The influence of HIV-1 genomic target region selection and sequence length on the accuracy of inferred phylogenies and clustering outcomes.
Date
2017
Authors
Journal Title
Journal ISSN
Volume Title
Publisher
Abstract
To improve the methodology of HIV-1 cluster analysis, we addressed how analysis of HIV-1
clustering is associated with parameters that can affect the outcome of viral clustering. The
extent of HIV clustering, tree certainty, subtype diversity ratio (SDR), subtype diversity
variance (SDV) and Shimodaira-Hasegawa (SH)-like support values were compared between
2881 HIV-1 full genome sequences and sub-genomic regions of which 2567 were retrieved
from the LANL HIV Database and 314 were sequenced from blood samples from a cohort in
KwaZulu-Natal. Sliding window analysis was based on 99 windows of 1000 bp, 45 windows of
2000 bp and 27 windows of 3000 bp.

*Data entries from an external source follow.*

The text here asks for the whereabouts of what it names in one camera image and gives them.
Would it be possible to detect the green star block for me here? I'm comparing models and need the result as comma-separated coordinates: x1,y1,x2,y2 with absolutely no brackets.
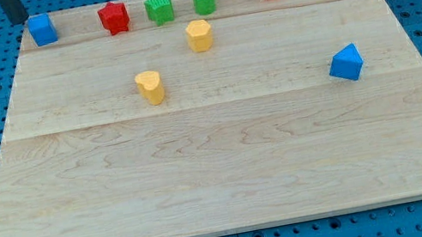
144,0,175,26

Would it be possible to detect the red star block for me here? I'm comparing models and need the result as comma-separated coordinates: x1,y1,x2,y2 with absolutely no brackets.
97,1,130,35

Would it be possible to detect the blue cube block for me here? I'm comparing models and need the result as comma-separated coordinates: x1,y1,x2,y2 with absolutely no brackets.
27,14,58,46

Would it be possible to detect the yellow heart block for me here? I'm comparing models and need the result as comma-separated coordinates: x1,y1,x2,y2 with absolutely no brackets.
135,70,165,106

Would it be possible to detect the yellow hexagon block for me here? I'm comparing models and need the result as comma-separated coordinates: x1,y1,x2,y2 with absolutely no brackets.
185,19,214,52

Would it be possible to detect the light wooden board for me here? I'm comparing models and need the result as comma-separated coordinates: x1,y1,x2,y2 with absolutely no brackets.
0,0,422,237

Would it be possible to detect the blue triangular prism block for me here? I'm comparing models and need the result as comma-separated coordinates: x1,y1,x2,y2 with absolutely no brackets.
329,43,364,81

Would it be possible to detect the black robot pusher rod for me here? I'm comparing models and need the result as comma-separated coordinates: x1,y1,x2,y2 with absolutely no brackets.
0,0,29,25

Clusters were enumerated for each window sequence
length, and the optimal sequence length for cluster identification was probed. Potential
associations between the extent of HIV clustering and sequence length were also evaluated. The
phylogeny based on the full-genome sequences showed the best tree accuracy; it ranked highest
with regards to both tree certainty and SH-like support. Product 4, a region associated with env,
had the best tree accuracy among the sub-genomic regions. Among the HIV-1 structural genes,
env had the best tree certainty, SH-like support, SDR score and the best SDV score overall. The
hierarchy of cluster phylotype enumeration mirrored the tree accuracy analysis, with the full
genome phylogeny showing the highest extent of clustering, and the product 4 region being
second best. Among the structural genes, the highest number of phylotypes was enumerated
from the pol phylogeny, followed by env. The extent of HIV-1 clustering was slightly higher for
sliding windows of 3 000 bp than 2000 bp and 1000 bp, thus 3000 bp was found to be the
optimal length for phylogenetic cluster analysis. We found a moderate association between the
length of sequences used and proportion of HIV sequences in clusters; the influence of viral
sequence length may have been diminished by the substantial number of taxa. Full-genome
sequences could provide the most informative HIV cluster analysis. Selected sub-genomic
regions with the best combination of high extent of HIV clustering and high tree accuracy, such
as env, could also be considered as a second choice.
Description
Masters Degree. University of KwaZulu-Natal, Durban.